Sendo assim, por qual motivo não pode ser inserido no orçamento para 2022 o pagamento dos precatórios e o Bolsa Família Turbinado, com o cancelamento dessas emendas de relator (RP9), que não são de execução obrigatória, em conjunto com outros gastos menos relevantes? Isso decorre de uma decisão política do governo, que visa a manter esses gastos eleitorais, dando dinheiro aos necessitados (o que é meritório) e sustentando sua base parlamentar (o que é tão somente eleitoral). Pagar dívidas judiciais é algo de menor importância para este governo, dito liberal, motivo da PEC 23/21.

Afirma-se que o governo fez a escolha com o dedo podre porque optou pelo calote — Henrique Meirelles, ex-presidente do Banco Central, usou a expressão correta: default técnico. Pode até ser aprovada a PEC proposta, que gerará mais um processo no STF, porém a confiança no sistema sai trincada.

Independentemente da análise jurídica, não se trata de manter o pagamento dos pequenos credores e calotear apenas os grandes. O calote técnico é o problema — opção errada, dedo podre. Cancelando outras despesas seria mantido o teto de gastos e a confiança no sistema de pagamentos dos débitos federais.

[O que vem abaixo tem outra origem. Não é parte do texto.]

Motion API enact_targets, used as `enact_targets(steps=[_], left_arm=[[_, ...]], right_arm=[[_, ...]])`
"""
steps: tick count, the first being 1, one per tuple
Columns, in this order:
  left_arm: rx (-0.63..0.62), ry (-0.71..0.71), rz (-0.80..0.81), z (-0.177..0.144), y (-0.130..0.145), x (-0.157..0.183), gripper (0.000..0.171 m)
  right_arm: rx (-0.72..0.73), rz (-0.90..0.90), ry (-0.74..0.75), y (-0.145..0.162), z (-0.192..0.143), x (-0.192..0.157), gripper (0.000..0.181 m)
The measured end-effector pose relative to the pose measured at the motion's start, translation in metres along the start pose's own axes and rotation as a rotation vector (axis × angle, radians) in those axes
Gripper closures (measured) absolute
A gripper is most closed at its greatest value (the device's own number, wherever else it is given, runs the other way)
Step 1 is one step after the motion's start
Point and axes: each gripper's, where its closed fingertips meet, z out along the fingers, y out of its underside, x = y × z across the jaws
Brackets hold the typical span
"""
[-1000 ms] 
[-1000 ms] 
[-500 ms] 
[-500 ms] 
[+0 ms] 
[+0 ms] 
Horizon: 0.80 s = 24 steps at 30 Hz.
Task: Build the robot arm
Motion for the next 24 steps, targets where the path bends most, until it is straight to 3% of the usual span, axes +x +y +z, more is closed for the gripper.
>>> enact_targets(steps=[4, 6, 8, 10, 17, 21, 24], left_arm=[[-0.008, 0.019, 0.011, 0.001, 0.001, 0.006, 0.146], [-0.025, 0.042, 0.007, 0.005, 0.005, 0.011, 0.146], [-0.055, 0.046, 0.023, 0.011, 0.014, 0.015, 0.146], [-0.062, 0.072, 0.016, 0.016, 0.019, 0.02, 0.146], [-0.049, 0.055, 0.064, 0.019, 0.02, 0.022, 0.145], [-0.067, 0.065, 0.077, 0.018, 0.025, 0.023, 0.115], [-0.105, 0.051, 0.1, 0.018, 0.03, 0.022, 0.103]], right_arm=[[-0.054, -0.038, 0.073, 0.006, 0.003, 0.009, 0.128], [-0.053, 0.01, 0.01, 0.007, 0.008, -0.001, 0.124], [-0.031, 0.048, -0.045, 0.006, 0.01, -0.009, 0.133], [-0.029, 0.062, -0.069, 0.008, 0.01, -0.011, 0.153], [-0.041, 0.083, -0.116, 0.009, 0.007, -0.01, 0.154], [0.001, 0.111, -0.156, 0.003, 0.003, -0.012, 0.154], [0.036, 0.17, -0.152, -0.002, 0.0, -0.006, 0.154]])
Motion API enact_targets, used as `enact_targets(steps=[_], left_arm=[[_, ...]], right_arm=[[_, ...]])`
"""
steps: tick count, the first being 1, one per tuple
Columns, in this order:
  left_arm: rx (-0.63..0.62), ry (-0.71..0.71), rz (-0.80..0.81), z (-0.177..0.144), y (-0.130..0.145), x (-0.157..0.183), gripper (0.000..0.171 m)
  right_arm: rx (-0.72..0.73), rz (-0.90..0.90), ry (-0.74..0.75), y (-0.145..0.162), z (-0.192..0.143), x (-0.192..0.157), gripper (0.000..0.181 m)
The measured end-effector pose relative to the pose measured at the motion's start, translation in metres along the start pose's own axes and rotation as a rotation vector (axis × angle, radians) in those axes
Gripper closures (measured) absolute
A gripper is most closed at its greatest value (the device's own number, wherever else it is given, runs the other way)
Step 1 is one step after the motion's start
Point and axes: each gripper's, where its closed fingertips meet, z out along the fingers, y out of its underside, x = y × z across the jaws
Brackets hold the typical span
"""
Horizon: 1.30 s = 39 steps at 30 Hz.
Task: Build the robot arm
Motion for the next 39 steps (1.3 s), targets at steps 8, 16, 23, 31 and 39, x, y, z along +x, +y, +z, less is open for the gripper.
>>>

Sob a ótica jurídica existem vários problemas na PEC 23/21, entre os quais dois se destacam: 1) o próprio devedor estabelece um parcelamento compulsório de seus débitos, quando eles já estão consolidados para pagamento integral no próximo ano, o que viola o direito adquirido, o ato jurídico perfeito e a coisa julgada (artigo 5º, XXXVI, CF). Será que o Poder Judiciário permitirá tais violações?; e 2) cria um fundo patrimonial para quitar dívidas correntes (Fundo de Liquidação de Passivos da União), o que é inconstitucional, violando pelo menos a regra de ouro (artigo 167, III), que possui um comando corretíssimo: só faça dívida se for para investir — no caso, estão vendendo patrimônio para pagar dívidas correntes e dar um by pass no teto de gastos, incluindo receitas de royalties de petróleo, um recurso natural não renovável. Felipe Salto, eficiente diretor-executivo da Instituição Fiscal Independente (IFI), fez um excelente resumo explicando todo esse problema, denominando-o de pedalada constitucionalizada.

Na prática, a PEC 23/21 revoga a regra de ouro para toda e qualquer dívida pública, acarretando menor controle por parte do Poder Legislativo, o que é simplesmente deletério à confiança institucional e acarretará impactos intergeracionais.

Enfim, o dedo podre do governo se espalha além da reforma tributária e seu errado desenho institucional. Está presente também na opção pelo calote nos precatórios federais.

Tal como os pais esperam que a escolha podre dos filhos por seu namorado/namorada não acabe em casamento, espera-se que o Congresso não aprove tais mudanças, pois isso consolidaria o equívoco proposto.

Fernando Facury Scaff é professor titular de Direito Financeiro da Universidade de São Paulo (USP), advogado e sócio do escritório Silveira, Athias, Soriano de Mello, Guimarães, Pinheiro & Scaff Advogados.